[DATA FOR THE TASK Boundary: Start]

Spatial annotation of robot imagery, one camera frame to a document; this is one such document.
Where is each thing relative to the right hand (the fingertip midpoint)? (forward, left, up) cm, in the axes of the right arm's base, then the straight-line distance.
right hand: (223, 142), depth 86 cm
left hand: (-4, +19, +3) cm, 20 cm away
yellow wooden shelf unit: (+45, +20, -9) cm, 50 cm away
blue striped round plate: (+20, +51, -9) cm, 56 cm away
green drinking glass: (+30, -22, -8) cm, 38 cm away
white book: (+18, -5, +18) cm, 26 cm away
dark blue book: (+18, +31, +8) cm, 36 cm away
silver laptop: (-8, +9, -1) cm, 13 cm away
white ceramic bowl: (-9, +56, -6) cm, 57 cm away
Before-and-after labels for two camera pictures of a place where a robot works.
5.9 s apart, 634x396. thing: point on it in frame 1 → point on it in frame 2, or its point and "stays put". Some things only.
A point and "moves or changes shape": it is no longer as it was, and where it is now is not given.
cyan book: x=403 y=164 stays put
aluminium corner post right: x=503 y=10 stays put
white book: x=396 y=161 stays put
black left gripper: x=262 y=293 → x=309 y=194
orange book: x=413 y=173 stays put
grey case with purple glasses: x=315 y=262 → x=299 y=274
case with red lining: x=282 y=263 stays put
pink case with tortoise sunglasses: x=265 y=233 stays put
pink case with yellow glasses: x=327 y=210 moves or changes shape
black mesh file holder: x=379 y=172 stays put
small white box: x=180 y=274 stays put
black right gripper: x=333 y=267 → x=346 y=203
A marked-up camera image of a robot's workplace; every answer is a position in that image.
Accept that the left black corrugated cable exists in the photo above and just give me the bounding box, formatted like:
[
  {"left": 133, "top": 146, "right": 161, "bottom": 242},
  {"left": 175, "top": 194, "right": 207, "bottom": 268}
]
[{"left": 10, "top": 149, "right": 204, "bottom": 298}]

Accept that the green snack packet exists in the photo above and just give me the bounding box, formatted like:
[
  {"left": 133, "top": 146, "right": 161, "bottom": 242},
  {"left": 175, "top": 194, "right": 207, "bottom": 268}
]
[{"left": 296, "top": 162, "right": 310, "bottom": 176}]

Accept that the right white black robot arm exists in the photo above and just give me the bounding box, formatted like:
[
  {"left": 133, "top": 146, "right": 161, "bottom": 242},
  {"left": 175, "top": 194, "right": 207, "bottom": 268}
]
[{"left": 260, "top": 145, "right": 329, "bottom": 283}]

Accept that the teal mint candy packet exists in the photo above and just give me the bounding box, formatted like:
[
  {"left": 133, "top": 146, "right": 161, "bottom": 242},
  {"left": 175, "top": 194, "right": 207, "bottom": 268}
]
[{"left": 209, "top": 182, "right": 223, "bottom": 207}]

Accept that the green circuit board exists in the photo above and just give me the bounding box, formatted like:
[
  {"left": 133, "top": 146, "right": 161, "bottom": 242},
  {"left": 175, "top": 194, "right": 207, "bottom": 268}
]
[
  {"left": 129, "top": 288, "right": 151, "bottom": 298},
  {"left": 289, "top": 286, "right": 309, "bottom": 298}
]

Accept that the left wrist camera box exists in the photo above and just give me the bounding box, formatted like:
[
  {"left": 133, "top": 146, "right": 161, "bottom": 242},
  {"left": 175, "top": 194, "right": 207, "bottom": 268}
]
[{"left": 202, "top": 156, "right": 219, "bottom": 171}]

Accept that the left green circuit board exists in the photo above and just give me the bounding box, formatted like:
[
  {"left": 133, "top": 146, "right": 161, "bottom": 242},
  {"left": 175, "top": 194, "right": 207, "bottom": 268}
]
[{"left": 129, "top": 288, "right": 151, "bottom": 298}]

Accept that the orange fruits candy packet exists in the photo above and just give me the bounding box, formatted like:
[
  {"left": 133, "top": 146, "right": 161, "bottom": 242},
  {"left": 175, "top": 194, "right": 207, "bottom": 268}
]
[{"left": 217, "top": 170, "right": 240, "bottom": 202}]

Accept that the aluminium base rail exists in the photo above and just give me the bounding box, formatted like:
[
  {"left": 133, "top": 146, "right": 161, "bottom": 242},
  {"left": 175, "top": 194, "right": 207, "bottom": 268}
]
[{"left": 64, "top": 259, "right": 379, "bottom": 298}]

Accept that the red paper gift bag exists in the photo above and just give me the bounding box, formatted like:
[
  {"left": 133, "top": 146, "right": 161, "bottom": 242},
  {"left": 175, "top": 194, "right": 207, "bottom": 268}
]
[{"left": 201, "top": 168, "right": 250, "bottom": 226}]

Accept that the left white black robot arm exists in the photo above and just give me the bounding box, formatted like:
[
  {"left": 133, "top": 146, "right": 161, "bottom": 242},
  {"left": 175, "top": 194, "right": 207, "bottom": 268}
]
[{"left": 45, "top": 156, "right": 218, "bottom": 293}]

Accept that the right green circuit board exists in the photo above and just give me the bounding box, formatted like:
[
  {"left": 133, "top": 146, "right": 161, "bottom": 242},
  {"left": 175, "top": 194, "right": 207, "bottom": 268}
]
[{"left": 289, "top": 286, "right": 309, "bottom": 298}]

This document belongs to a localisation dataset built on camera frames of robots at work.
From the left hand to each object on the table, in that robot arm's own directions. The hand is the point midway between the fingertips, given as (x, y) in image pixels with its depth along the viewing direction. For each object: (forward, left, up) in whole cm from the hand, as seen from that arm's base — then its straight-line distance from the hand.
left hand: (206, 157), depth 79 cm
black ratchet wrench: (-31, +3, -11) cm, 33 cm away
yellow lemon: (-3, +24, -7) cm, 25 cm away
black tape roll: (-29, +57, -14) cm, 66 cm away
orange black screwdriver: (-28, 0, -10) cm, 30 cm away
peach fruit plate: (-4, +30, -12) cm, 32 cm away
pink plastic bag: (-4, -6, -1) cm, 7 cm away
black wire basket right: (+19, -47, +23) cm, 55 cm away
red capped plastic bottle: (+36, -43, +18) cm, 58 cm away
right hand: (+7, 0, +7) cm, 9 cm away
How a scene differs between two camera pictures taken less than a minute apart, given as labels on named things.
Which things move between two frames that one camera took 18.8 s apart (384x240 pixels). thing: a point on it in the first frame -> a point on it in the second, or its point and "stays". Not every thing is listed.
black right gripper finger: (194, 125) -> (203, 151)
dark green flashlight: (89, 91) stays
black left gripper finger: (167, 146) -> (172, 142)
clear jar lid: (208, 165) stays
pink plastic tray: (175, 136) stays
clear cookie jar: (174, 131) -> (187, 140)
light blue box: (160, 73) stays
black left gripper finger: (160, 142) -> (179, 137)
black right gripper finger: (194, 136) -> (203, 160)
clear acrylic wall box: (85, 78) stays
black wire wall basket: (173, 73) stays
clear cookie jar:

[DATA FOR THE TASK Boundary: End]

Without changing anything, repeat the whole listing.

__EXERCISE ANSWER__:
Spatial annotation of robot imagery, one camera frame to a document; this is one such document.
Where is each thing relative to the right hand (the fingertip midpoint)? (forward, left, up) cm, in the axes of the right arm's base, then the straight-line distance.
right hand: (223, 142), depth 86 cm
left hand: (-4, +19, +3) cm, 20 cm away
yellow wooden shelf unit: (+45, +20, -9) cm, 50 cm away
blue striped round plate: (+20, +51, -9) cm, 56 cm away
green drinking glass: (+30, -22, -8) cm, 38 cm away
white book: (+18, -5, +18) cm, 26 cm away
dark blue book: (+18, +31, +8) cm, 36 cm away
silver laptop: (-8, +9, -1) cm, 13 cm away
white ceramic bowl: (-9, +56, -6) cm, 57 cm away
Before-and-after labels for two camera pictures of a place where a robot works.
5.9 s apart, 634x396. thing: point on it in frame 1 → point on it in frame 2, or its point and "stays put". Some things only.
A point and "moves or changes shape": it is no longer as it was, and where it is now is not given.
cyan book: x=403 y=164 stays put
aluminium corner post right: x=503 y=10 stays put
white book: x=396 y=161 stays put
black left gripper: x=262 y=293 → x=309 y=194
orange book: x=413 y=173 stays put
grey case with purple glasses: x=315 y=262 → x=299 y=274
case with red lining: x=282 y=263 stays put
pink case with tortoise sunglasses: x=265 y=233 stays put
pink case with yellow glasses: x=327 y=210 moves or changes shape
black mesh file holder: x=379 y=172 stays put
small white box: x=180 y=274 stays put
black right gripper: x=333 y=267 → x=346 y=203
A marked-up camera image of a robot's workplace; every answer is a position in that image.
Accept that the left black corrugated cable exists in the photo above and just give me the bounding box, formatted like:
[
  {"left": 133, "top": 146, "right": 161, "bottom": 242},
  {"left": 175, "top": 194, "right": 207, "bottom": 268}
]
[{"left": 10, "top": 149, "right": 204, "bottom": 298}]

Accept that the green snack packet exists in the photo above and just give me the bounding box, formatted like:
[
  {"left": 133, "top": 146, "right": 161, "bottom": 242},
  {"left": 175, "top": 194, "right": 207, "bottom": 268}
]
[{"left": 296, "top": 162, "right": 310, "bottom": 176}]

Accept that the right white black robot arm exists in the photo above and just give me the bounding box, formatted like:
[
  {"left": 133, "top": 146, "right": 161, "bottom": 242},
  {"left": 175, "top": 194, "right": 207, "bottom": 268}
]
[{"left": 260, "top": 145, "right": 329, "bottom": 283}]

Accept that the teal mint candy packet exists in the photo above and just give me the bounding box, formatted like:
[
  {"left": 133, "top": 146, "right": 161, "bottom": 242},
  {"left": 175, "top": 194, "right": 207, "bottom": 268}
]
[{"left": 209, "top": 182, "right": 223, "bottom": 207}]

Accept that the green circuit board exists in the photo above and just give me the bounding box, formatted like:
[
  {"left": 133, "top": 146, "right": 161, "bottom": 242},
  {"left": 175, "top": 194, "right": 207, "bottom": 268}
]
[
  {"left": 129, "top": 288, "right": 151, "bottom": 298},
  {"left": 289, "top": 286, "right": 309, "bottom": 298}
]

Accept that the left wrist camera box exists in the photo above and just give me the bounding box, formatted like:
[
  {"left": 133, "top": 146, "right": 161, "bottom": 242},
  {"left": 175, "top": 194, "right": 207, "bottom": 268}
]
[{"left": 202, "top": 156, "right": 219, "bottom": 171}]

Accept that the left green circuit board exists in the photo above and just give me the bounding box, formatted like:
[
  {"left": 133, "top": 146, "right": 161, "bottom": 242},
  {"left": 175, "top": 194, "right": 207, "bottom": 268}
]
[{"left": 129, "top": 288, "right": 151, "bottom": 298}]

Accept that the orange fruits candy packet exists in the photo above and just give me the bounding box, formatted like:
[
  {"left": 133, "top": 146, "right": 161, "bottom": 242},
  {"left": 175, "top": 194, "right": 207, "bottom": 268}
]
[{"left": 217, "top": 170, "right": 240, "bottom": 202}]

Accept that the aluminium base rail exists in the photo above and just give me the bounding box, formatted like:
[
  {"left": 133, "top": 146, "right": 161, "bottom": 242},
  {"left": 175, "top": 194, "right": 207, "bottom": 268}
]
[{"left": 64, "top": 259, "right": 379, "bottom": 298}]

Accept that the red paper gift bag exists in the photo above and just give me the bounding box, formatted like:
[
  {"left": 133, "top": 146, "right": 161, "bottom": 242},
  {"left": 175, "top": 194, "right": 207, "bottom": 268}
]
[{"left": 201, "top": 168, "right": 250, "bottom": 226}]

Accept that the left white black robot arm exists in the photo above and just give me the bounding box, formatted like:
[
  {"left": 133, "top": 146, "right": 161, "bottom": 242},
  {"left": 175, "top": 194, "right": 207, "bottom": 268}
]
[{"left": 45, "top": 156, "right": 218, "bottom": 293}]

Accept that the right green circuit board exists in the photo above and just give me the bounding box, formatted like:
[
  {"left": 133, "top": 146, "right": 161, "bottom": 242},
  {"left": 175, "top": 194, "right": 207, "bottom": 268}
]
[{"left": 289, "top": 286, "right": 309, "bottom": 298}]

This document belongs to a localisation dataset built on camera frames of robots at work.
From the left hand to each object on the table, in that robot arm's own directions. The hand is the point midway between the fingertips, given as (x, y) in image pixels with its depth along the viewing direction. For each object: (forward, left, up) in whole cm from the hand, as seen from that arm's base — then its straight-line distance from the hand.
left hand: (206, 157), depth 79 cm
black ratchet wrench: (-31, +3, -11) cm, 33 cm away
yellow lemon: (-3, +24, -7) cm, 25 cm away
black tape roll: (-29, +57, -14) cm, 66 cm away
orange black screwdriver: (-28, 0, -10) cm, 30 cm away
peach fruit plate: (-4, +30, -12) cm, 32 cm away
pink plastic bag: (-4, -6, -1) cm, 7 cm away
black wire basket right: (+19, -47, +23) cm, 55 cm away
red capped plastic bottle: (+36, -43, +18) cm, 58 cm away
right hand: (+7, 0, +7) cm, 9 cm away
How a scene differs between two camera pictures taken less than a minute apart, given as labels on named things.
Which things move between two frames that one camera took 18.8 s apart (384x240 pixels). thing: a point on it in the first frame -> a point on it in the second, or its point and "stays". Not every thing is listed.
black right gripper finger: (194, 125) -> (203, 151)
dark green flashlight: (89, 91) stays
black left gripper finger: (167, 146) -> (172, 142)
clear jar lid: (208, 165) stays
pink plastic tray: (175, 136) stays
clear cookie jar: (174, 131) -> (187, 140)
light blue box: (160, 73) stays
black left gripper finger: (160, 142) -> (179, 137)
black right gripper finger: (194, 136) -> (203, 160)
clear acrylic wall box: (85, 78) stays
black wire wall basket: (173, 73) stays
clear cookie jar:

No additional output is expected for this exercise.